Raz immediately complicates the hearthside ambience in her poems by also associating them with controversial mid-century photographer Diane Arbus. Known for her portraits of those on the fringes of society—the economically low, the prostitutes, the transvestites, the “freaks”— Arbus captured her subjects at their most wide-eyed vulnerable moments. Taking the title for her book as well as several section titles and subtitles from Arbus’ writing, Raz similarly notices the extraordinary in the ordinary and vice versa, chronicling and celebrating the “especial shape[s]” we all “come in.”

In one sense, All Odd and Splendid can be read as a collection of Arbus-like portraits in which Raz examines her speaker as well as those surrounding her. Writing of a character in “Water Ceremonies” whose “arms [are] too long” and whose “hip thrust at a twist,” she muses, “Others might cast him as ugly./I gave him a halo, bent to praise.” Her poems throughout the book “halo” the people and situations we encounter, reminding us to constantly reappraise the world and those existing in it.

Raz’s writing often concerns her own loving and complex relationship with her transgenedered son, Aaron Raz Link, with whom she co-wrote a memoir, What Becomes You (University of Nebraska Press, 2007). As she states in her ackowledgments, Aaron is “everywhere here,” inspiring and speaking through a number of poems. In “He Graduates from Clown School,” Raz uses a performance of Aaron’s as a means by which to explore not Aaron’s change but her own, the adjustment that comes with changing from the mother of a daughter to the mother of a son.

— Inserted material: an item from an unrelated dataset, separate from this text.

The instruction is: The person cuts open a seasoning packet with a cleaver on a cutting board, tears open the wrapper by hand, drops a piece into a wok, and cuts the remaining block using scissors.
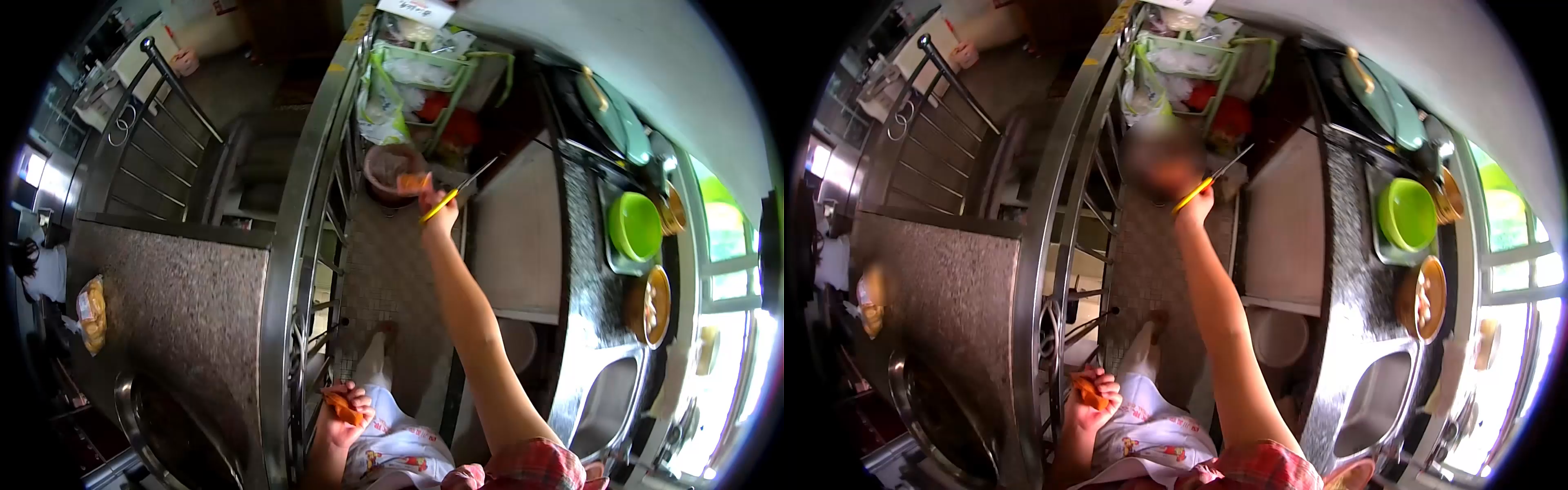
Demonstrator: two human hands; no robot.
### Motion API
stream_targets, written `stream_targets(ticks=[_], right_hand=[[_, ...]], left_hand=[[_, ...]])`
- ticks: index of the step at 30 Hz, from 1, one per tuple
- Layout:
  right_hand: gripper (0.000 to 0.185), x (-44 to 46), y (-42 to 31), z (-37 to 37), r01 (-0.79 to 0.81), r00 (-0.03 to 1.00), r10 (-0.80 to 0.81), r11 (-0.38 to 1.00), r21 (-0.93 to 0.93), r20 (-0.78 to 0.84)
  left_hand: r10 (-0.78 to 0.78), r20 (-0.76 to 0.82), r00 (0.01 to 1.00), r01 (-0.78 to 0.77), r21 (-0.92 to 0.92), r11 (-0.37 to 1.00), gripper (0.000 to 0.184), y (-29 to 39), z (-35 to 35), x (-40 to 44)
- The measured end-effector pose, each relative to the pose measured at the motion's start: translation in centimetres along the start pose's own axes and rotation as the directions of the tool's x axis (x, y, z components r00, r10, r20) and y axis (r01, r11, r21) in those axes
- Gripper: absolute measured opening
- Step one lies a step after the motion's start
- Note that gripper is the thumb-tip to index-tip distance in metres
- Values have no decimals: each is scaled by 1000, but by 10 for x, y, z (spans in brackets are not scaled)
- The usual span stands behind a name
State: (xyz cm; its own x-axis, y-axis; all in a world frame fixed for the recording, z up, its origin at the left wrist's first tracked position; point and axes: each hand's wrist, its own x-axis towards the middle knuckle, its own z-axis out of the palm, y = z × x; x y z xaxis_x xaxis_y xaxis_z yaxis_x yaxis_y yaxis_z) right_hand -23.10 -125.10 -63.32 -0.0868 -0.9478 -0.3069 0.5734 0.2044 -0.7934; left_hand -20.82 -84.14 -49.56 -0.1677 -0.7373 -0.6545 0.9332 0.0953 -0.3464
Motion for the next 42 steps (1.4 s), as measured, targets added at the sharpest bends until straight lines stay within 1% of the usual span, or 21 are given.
stream_targets(ticks=[2, 3, 5, 7, 9, 12, 13, 16, 19, 22, 24, 27, 29, 30, 33, 34, 35, 37, 38, 39, 42], right_hand=[[17, 39, 21, 11, -68, 996, 66, 997, 38, 63], [15, 47, 21, 15, -207, 976, 209, 978, 35, -63], [16, 55, 37, -10, -335, 938, 332, 942, -19, -96], [15, 22, 27, -38, -328, 941, 317, 940, -92, -117], [17, -31, -2, -69, -319, 948, 319, 946, -54, -2], [17, -118, -92, -84, -457, 881, 461, 887, -56, 104], [15, -145, -116, -93, -459, 868, 454, 888, -22, 202], [37, -218, -194, -132, -412, 776, 326, 910, 42, 540], [64, -296, -270, -168, -371, 690, 202, 923, 100, 695], [79, -382, -333, -214, -285, 729, 57, 931, 228, 682], [79, -442, -367, -249, -188, 806, -24, 937, 295, 592], [75, -533, -414, -296, 3, 896, -146, 946, 323, 420], [69, -589, -435, -320, 112, 983, -128, 985, 128, 128], [65, -613, -431, -339, 253, 965, -257, 964, 80, 47], [64, -687, -428, -363, 472, 869, -467, 881, -8, -162], [64, -714, -427, -362, 531, 820, -510, 847, 12, -260], [64, -740, -427, -358, 578, 771, -547, 816, -1, -325], [64, -797, -415, -357, 656, 682, -602, 754, -16, -415], [63, -828, -406, -355, 678, 641, -622, 733, -48, -449], [63, -856, -398, -347, 701, 579, -633, 708, -82, -514], [62, -941, -358, -313, 728, 336, -692, 622, -290, -639]], left_hand=[[30, -14, 999, -31, -82, 996, 14, 5, 5, 15], [39, -27, 999, -42, -99, 994, 14, 7, 8, 22], [18, 2, 1000, -17, -73, 997, 19, 8, 12, 35], [-7, 4, 1000, 7, -2, 1000, 26, 4, 17, 39], [-29, 62, 998, 27, 40, 999, 33, -6, 20, 41], [-132, 101, 986, 128, 52, 990, 35, -24, 24, 34], [-158, 106, 982, 147, 102, 984, 34, -34, 28, 29], [-195, 65, 979, 181, 179, 967, 34, -66, 17, 11], [-283, -4, 959, 278, 206, 938, 32, -107, 4, -17], [-416, -29, 909, 398, 357, 845, 29, -155, -9, -41], [-471, -119, 874, 472, 438, 765, 30, -194, -16, -52], [-592, -174, 787, 543, 650, 532, 38, -277, -14, -76], [-668, -214, 713, 564, 741, 365, 42, -337, -6, -98], [-657, -257, 709, 552, 782, 289, 45, -365, -7, -109], [-797, -302, 523, 605, 790, 98, 48, -422, -23, -133], [-875, -279, 396, 650, 758, 53, 46, -437, -34, -137], [-896, -279, 346, 644, 765, 10, 40, -453, -44, -148], [-908, -309, 283, 533, 838, -119, 36, -481, -71, -179], [-931, -328, 160, 490, 845, -213, 32, -490, -82, -196], [-925, -361, 120, 455, 848, -272, 27, -498, -92, -218], [-920, -305, -245, 232, 903, -361, 18, -506, -155, -272]])
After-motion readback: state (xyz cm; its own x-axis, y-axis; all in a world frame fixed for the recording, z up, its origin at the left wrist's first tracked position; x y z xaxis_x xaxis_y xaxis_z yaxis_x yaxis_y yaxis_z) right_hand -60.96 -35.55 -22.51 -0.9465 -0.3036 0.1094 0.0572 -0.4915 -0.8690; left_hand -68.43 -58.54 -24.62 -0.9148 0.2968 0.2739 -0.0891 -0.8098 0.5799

But that girl is this boy now

who wears boxing gloves

in a natural ring with his teacher

who is hitting him back, POW!

and nothing I can do—was there ever?—

will stop the fight…

Raz is consistently at her best in poems that weave in and out of dreams and visions, and “Credo,” in which she details a vision she had of Aaron “eight months/into [his] change,” is no exception

In my vision I slept

you within me my knuckles

raw from worrying the tent flaps closed

next to your brother who was lifting them…

Change as a theme spirals through All Odd and Splendid. “Tyr” recounts the story, as told by Aaron, of the one-handed god of strength and truth, establishing an epic undercurrent in the volume; our poet is bold enough to start with the first story of the earth. The world perpetually shifts, and Raz senses the very particular results of these shifts by noting the changes in the people she brings us in her poems. The couple in “Storm,” are freed from hatred of one another when the weather varies

And then it broke, the weather warmed, a rush

of melting filled the pond, the window wells…

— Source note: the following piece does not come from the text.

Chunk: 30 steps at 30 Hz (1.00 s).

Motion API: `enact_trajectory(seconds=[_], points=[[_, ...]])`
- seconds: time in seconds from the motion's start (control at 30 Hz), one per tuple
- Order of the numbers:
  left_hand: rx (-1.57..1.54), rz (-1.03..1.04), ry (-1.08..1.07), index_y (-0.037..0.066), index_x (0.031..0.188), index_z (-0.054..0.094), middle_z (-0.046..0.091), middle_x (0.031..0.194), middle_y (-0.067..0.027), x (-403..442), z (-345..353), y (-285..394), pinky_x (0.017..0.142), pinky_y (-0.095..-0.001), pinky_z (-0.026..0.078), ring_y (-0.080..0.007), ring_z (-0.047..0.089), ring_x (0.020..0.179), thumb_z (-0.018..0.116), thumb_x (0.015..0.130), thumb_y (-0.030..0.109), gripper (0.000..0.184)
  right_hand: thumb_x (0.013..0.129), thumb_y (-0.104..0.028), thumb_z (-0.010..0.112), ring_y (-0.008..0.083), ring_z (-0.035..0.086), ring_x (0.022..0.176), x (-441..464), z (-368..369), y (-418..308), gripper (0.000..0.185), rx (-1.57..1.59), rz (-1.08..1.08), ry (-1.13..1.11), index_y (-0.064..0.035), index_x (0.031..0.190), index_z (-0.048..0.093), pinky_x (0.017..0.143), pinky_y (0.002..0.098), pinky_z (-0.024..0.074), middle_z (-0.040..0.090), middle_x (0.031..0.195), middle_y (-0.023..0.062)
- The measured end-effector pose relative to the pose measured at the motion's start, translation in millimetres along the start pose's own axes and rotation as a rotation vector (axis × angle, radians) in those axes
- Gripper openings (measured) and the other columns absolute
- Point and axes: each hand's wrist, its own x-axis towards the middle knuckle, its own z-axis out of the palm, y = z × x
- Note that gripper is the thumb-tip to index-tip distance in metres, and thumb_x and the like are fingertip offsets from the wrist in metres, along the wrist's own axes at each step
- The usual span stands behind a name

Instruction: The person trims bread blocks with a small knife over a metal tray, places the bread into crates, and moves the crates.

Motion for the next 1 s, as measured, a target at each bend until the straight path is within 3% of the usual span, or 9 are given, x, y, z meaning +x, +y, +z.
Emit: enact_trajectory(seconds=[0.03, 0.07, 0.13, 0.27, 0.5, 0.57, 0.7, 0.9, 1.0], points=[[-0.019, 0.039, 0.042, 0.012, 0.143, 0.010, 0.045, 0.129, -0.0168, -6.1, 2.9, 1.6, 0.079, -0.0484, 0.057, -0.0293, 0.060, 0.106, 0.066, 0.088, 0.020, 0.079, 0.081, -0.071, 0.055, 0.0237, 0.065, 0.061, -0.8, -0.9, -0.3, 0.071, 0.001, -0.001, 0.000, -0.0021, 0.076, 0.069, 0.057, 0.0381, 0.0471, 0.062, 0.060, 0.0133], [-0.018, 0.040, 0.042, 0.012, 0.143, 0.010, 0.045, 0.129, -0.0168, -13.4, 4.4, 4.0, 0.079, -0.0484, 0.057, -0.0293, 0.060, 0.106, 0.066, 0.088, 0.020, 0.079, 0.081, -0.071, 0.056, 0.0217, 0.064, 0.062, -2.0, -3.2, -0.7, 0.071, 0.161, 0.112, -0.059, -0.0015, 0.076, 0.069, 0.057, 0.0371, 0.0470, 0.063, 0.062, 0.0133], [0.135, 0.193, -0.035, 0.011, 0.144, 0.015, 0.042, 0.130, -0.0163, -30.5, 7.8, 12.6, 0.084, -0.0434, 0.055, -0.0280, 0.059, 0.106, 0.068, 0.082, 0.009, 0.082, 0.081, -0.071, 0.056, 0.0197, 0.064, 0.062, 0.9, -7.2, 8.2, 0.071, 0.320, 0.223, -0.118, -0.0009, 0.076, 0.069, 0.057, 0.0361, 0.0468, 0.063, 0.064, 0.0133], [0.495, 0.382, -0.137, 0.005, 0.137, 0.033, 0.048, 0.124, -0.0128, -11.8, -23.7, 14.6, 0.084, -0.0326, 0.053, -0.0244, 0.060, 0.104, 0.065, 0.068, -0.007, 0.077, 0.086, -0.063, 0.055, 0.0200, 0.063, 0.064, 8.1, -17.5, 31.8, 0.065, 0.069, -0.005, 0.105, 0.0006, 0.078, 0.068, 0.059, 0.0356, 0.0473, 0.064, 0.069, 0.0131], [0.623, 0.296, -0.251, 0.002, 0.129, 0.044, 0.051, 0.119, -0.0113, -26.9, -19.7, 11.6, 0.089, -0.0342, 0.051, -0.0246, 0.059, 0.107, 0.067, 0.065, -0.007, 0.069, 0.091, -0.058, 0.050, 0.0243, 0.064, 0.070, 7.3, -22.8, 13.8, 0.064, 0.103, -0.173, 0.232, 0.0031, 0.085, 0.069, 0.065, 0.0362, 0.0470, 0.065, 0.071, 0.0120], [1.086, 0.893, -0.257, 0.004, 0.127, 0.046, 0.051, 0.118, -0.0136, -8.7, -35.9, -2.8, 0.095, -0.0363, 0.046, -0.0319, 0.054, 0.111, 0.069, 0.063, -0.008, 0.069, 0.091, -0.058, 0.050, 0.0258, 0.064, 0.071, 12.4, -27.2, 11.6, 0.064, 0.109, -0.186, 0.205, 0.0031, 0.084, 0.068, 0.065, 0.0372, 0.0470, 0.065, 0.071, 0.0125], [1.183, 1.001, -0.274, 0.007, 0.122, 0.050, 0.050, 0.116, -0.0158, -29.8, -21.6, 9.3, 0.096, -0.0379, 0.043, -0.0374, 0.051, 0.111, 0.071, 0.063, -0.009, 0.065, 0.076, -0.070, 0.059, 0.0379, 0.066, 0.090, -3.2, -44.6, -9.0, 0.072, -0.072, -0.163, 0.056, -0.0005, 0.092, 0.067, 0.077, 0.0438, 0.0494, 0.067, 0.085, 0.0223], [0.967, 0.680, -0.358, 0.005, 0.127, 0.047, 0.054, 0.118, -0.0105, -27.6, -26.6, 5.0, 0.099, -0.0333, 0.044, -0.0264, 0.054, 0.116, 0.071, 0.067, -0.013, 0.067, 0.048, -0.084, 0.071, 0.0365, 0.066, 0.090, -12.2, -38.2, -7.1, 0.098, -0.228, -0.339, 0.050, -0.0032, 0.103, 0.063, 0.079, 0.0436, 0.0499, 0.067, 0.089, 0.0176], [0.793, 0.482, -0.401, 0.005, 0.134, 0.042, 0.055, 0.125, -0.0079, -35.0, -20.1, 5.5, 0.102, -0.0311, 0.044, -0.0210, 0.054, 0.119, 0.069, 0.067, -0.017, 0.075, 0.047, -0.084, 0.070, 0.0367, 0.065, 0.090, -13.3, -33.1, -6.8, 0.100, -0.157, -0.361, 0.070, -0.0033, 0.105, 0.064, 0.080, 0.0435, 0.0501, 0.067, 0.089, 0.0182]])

They rose up early, worked like men with men

to find that place renewed in each…

Section IV of the book, “Seeing the Changes,” chronicles the various alternations of body and mind in those who are ill, their caretakers, and friends. A breast cancer survivor who has written eloquently and honestly on illness and healing and who has edited a collection of writings on breast cancer, Raz crafts her poems with passion—anger, sadness, love—and grace. Especially poignant is the longer poem “Suite,” which provides her the opportunity to explore a friend’s death from several perspectives and in several poetic tones and forms, including the moving “Her Ghazal” and the open form “Her Dying,” during which she once again veers successfully into the realm of the surreal:

You’ll slip or

You’re falling

Into the run off.

The white rabbit

Your heart

Thuds blue, tart prickles burnt

Towers in the far garden. Prairie overtakes your bed.

Such poetic range is apparent not only in “Suite” but throughout the entire collection. Raz’s work is an intriguing blend of lengths and forms, including villanelle, pantoum, and, in “Fire Should Be Measured by What Didn’t Burn,” aphorism

…The field is only battle when the mess hall shuts its doors.

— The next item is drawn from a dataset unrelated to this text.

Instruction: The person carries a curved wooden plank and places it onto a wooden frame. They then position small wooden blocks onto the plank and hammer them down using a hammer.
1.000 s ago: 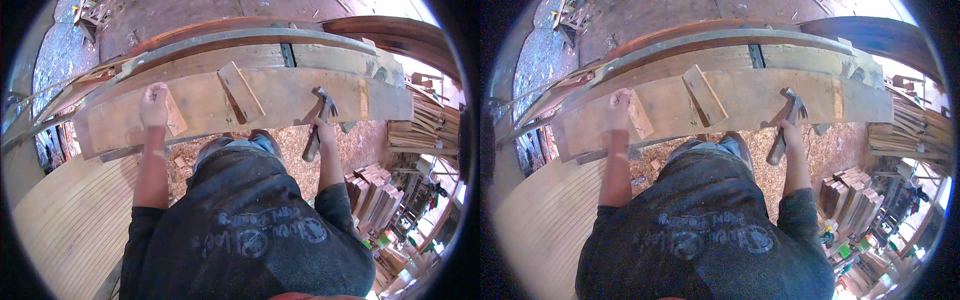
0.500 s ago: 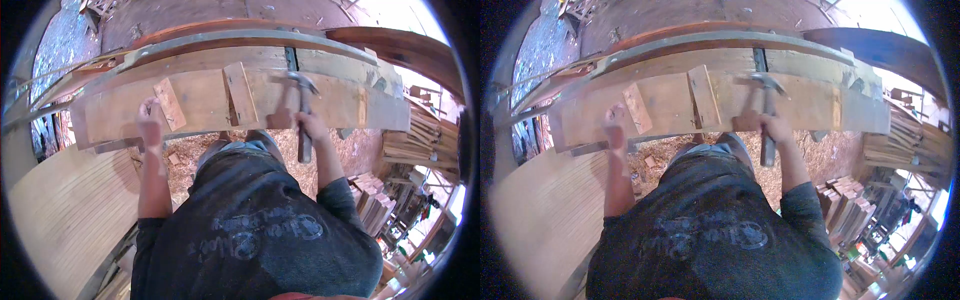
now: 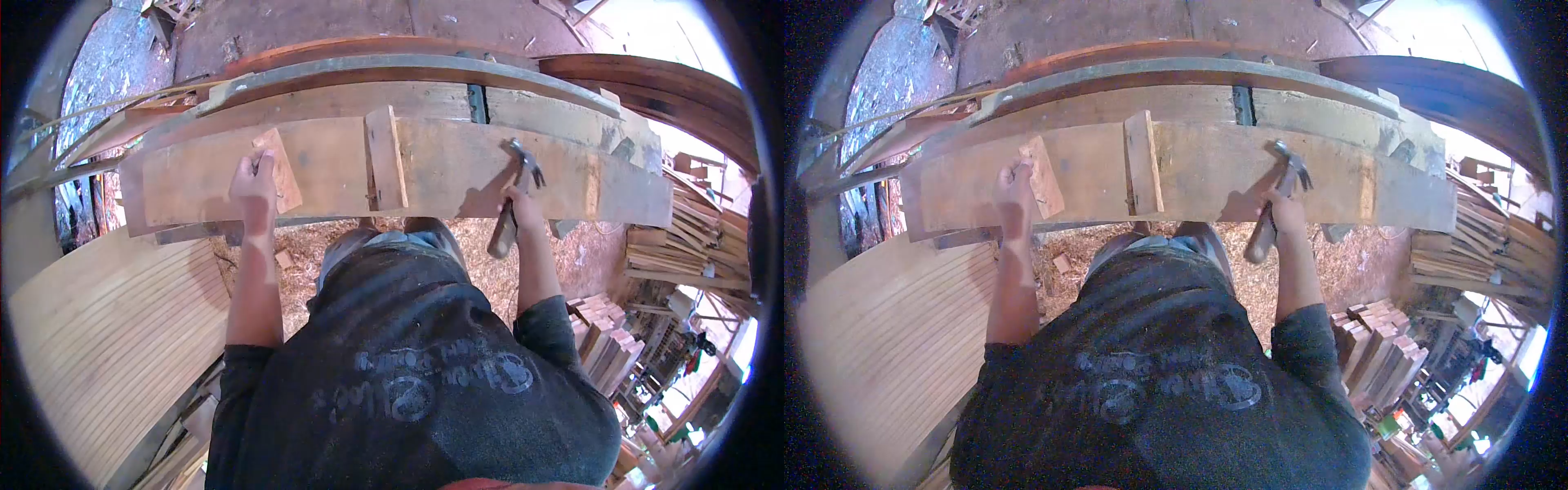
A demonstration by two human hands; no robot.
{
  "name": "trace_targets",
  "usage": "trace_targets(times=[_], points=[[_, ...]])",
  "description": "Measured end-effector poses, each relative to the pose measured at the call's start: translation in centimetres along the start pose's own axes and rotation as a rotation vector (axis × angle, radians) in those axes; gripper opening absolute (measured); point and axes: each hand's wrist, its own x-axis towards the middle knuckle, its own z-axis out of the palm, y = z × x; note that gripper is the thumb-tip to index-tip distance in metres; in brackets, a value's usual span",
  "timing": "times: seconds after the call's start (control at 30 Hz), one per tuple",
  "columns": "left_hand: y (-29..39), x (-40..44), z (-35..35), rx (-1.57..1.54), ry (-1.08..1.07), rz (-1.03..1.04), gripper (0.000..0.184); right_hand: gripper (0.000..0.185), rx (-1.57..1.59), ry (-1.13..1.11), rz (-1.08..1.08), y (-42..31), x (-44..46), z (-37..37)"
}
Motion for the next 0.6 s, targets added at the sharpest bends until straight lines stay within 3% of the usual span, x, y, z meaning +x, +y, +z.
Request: trace_targets(times=[0.1, 0.13, 0.17, 0.2, 0.33, 0.4, 0.47, 0.57, 0.6], points=[[1.3, 0.0, 1.7, -0.056, -0.02, 0.037, 0.026, 0.02, -0.086, -0.01, -0.086, 3.6, 3.1, 3.1], [1.5, 0.3, 2.1, -0.047, -0.021, 0.04, 0.025, 0.022, -0.193, -0.179, 0.039, 0.5, -0.8, 6.6], [1.6, 0.1, 2.4, -0.034, -0.027, 0.034, 0.024, 0.019, -0.298, -0.473, 0.052, -4.3, -5.6, 9.4], [1.7, -0.2, 2.8, -0.022, -0.033, 0.027, 0.023, 0.019, -0.562, -0.638, -0.033, -3.6, -4.8, 11.1], [2.6, 0.8, 2.6, -0.236, 0.02, -0.049, 0.022, 0.019, -0.25, -0.545, 0.002, -4.0, -2.1, 5.8], [0.9, 1.7, 1.1, -0.258, 0.027, 0.0, 0.022, 0.014, -0.2, -0.291, -0.022, -3.1, -0.1, 1.9], [0.9, 1.8, 0.4, -0.178, 0.014, 0.005, 0.023, 0.02, -0.046, -0.042, 0.015, -4.4, -0.1, 0.6], [1.6, -0.6, -0.5, -0.056, 0.013, 0.026, 0.025, 0.018, 0.009, -0.076, -0.082, -0.6, 2.4, 3.8], [2.0, -1.0, -0.4, -0.016, 0.013, 0.038, 0.025, 0.017, -0.176, -0.263, -0.106, -0.8, 0.4, 6.4]])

Wind brings down the enterprise, no matter our delight…

What continues to delight me about Raz is her ability as a singer in our lyric tradition to crosshatch the loom, to draw together contrasting elements into seemingly effortless poems. Though they give us much to value during a first read, these are truly poems to savor. We come away richer with each perusal, reassured that this difficult world is never without its rewards, “bags to pack, words to write/early morning light, the chant of the cat.”